On the basis of semantic networks the new knowledge pieces are constructed in the form of additional fragments (ESN). For example, the component ES extracts the field of a person’s activity (in accordance with the assigned classifier) from the text of resume for each autobiography. The person’s experience in his field is evaluated. The correlation of a criminal incident to the specific type is accomplished with the analysis of the criminal actions of ES: the following facts are revealed - the nature of crime, the method of its accomplishment, the instrument of crime, and so forth (in accordance with the classifiers of the criminal police) [3,12,13].
       3.4 Base of linguistic and expert knowledge (KB)
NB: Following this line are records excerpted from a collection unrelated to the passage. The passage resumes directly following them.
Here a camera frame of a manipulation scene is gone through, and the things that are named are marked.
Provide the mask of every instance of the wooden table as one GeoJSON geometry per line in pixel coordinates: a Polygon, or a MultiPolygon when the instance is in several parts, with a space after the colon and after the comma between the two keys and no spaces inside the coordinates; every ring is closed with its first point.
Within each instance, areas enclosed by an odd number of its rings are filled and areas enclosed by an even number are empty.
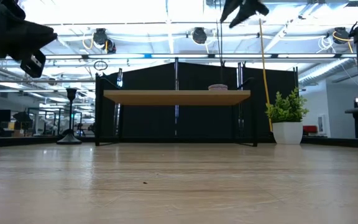
{"type": "Polygon", "coordinates": [[[96,131],[95,144],[100,143],[101,123],[98,118],[102,117],[103,101],[106,97],[116,104],[120,104],[118,114],[118,141],[122,142],[123,111],[126,106],[231,106],[232,107],[232,138],[237,141],[236,130],[244,129],[243,104],[251,98],[251,128],[252,145],[257,146],[257,119],[254,107],[254,97],[249,90],[104,90],[99,88],[96,100],[96,131]],[[239,117],[235,117],[235,106],[239,106],[239,117]]]}
{"type": "Polygon", "coordinates": [[[104,96],[122,105],[232,106],[250,97],[249,90],[105,90],[104,96]]]}

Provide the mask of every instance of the black cable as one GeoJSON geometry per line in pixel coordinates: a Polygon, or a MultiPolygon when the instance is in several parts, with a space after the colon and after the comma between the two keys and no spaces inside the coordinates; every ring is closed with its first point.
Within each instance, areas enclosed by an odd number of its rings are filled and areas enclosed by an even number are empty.
{"type": "MultiPolygon", "coordinates": [[[[221,0],[219,0],[219,8],[220,10],[222,9],[222,5],[221,5],[221,0]]],[[[217,38],[218,38],[218,54],[219,54],[219,61],[221,62],[221,83],[223,84],[223,55],[222,55],[222,49],[221,47],[223,47],[222,44],[222,39],[221,38],[221,43],[219,44],[219,24],[218,24],[218,20],[216,20],[216,32],[217,32],[217,38]]]]}

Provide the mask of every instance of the white wall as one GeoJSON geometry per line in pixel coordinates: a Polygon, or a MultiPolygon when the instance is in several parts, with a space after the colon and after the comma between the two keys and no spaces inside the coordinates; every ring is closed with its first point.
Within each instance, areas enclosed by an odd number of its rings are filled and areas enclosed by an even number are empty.
{"type": "Polygon", "coordinates": [[[354,108],[354,99],[358,97],[356,84],[327,82],[329,125],[332,138],[355,138],[354,118],[345,114],[345,110],[354,108]]]}
{"type": "Polygon", "coordinates": [[[306,91],[300,93],[301,96],[307,99],[305,108],[309,110],[309,113],[303,118],[303,125],[313,125],[318,126],[318,117],[325,115],[325,126],[327,137],[331,137],[330,132],[330,123],[329,123],[329,113],[328,113],[328,98],[327,98],[327,88],[326,81],[320,81],[316,86],[307,86],[305,87],[306,91]]]}

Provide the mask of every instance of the wooden floor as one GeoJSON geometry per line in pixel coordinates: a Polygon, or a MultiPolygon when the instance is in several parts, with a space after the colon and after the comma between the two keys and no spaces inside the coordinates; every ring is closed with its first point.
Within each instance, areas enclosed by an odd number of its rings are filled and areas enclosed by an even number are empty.
{"type": "Polygon", "coordinates": [[[0,223],[358,224],[358,149],[0,148],[0,223]]]}

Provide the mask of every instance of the ceiling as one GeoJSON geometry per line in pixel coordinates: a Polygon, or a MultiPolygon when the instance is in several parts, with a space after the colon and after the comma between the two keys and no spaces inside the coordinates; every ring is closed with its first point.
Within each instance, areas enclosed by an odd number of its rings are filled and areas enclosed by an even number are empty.
{"type": "MultiPolygon", "coordinates": [[[[298,67],[300,74],[321,63],[329,64],[334,59],[323,54],[350,54],[351,44],[334,44],[332,34],[335,27],[347,31],[358,22],[358,1],[325,0],[265,0],[270,14],[252,16],[248,21],[230,29],[234,11],[222,24],[217,25],[221,15],[219,0],[19,0],[27,14],[26,20],[54,28],[58,40],[42,49],[48,60],[41,78],[56,80],[86,80],[86,83],[23,84],[28,90],[64,90],[75,86],[81,90],[94,90],[93,65],[97,60],[108,64],[105,73],[139,69],[167,62],[175,57],[181,61],[219,65],[217,58],[203,55],[218,54],[219,40],[223,54],[261,54],[259,19],[262,21],[262,40],[265,54],[321,54],[322,58],[268,59],[266,67],[276,70],[292,70],[298,67]],[[203,27],[208,45],[196,44],[192,37],[195,27],[203,27]],[[117,47],[117,54],[103,58],[103,51],[91,45],[92,33],[97,28],[107,29],[108,37],[117,47]],[[135,54],[164,54],[161,58],[137,58],[135,54]],[[186,58],[185,54],[198,54],[201,58],[186,58]],[[73,58],[73,55],[85,55],[73,58]]],[[[262,68],[261,57],[246,59],[238,56],[228,59],[226,66],[236,67],[238,62],[247,61],[248,67],[262,68]]],[[[28,79],[13,60],[0,60],[0,80],[28,79]]],[[[0,85],[0,90],[15,89],[0,85]]],[[[39,93],[51,97],[64,93],[39,93]]],[[[89,93],[92,102],[94,93],[89,93]]]]}
 It contains the rules of the text analysis and expert solutions in the internal representation. They determine the work of the linguistic processor. Our logical-analytical systems have several such bases, which are activated depending on subject areas and user tasks.


 

4. Linguistic knowledge

Linguistic knowledge has same structures for various language that give possibilities to tune the processor LP on the text collection in this language, for example, Russian and English. Linguistic knowledge is written in language SSN which has declarative structures. It provide the tuning to new subject field and language for comparative short time. Procedures part of  LP is not changed (excluded blocks of  lexical morphological analysis).

 4.1. Terminological analysis and transformations

Terminological analysis has as a goal - synonymous transformations, the interpretation of abbreviations and the selection of terms. The fragments of the following form are used for this:

TERMIN (<resulting word>,<word1>,<word2>) or

TERMIN (<resulting word>,<word1>,<word2>,<word3>),

 

where <word1>,… may be normalized word (in canonical form), or sign, or AND-OR graphs. These graphs are represented as fragments STR_OR (...), where facultative words or their signs are on argument places. For example, fragment

 

TERMIN (UNEMPLOY,NO,WORK)

 

indicates the conversion: NO WORK - > UNEMPLOY. Another example: fragments

 

TERMIN (MO,MOSCOW,3+) STR_OR(REGION,REG.,DISTRICT,…/3-)

 

carry out many conversions:  MOSCOW REGION - > MO, MOSCOW REG. - > MO, MOSCOW DISTRICT - > MO… For these fragments can be assigned the permissible context (words, which can stand to the left and to the right). Can be also indicated the inadmissible context - word or their signs, which there must not be to the left or to the right. As a result it is possible to extract terms and word combinations, whose values depend on context.

 Synonyms are presented by fragments:

     SYNON (<resulting word>,<word1>,<word2). 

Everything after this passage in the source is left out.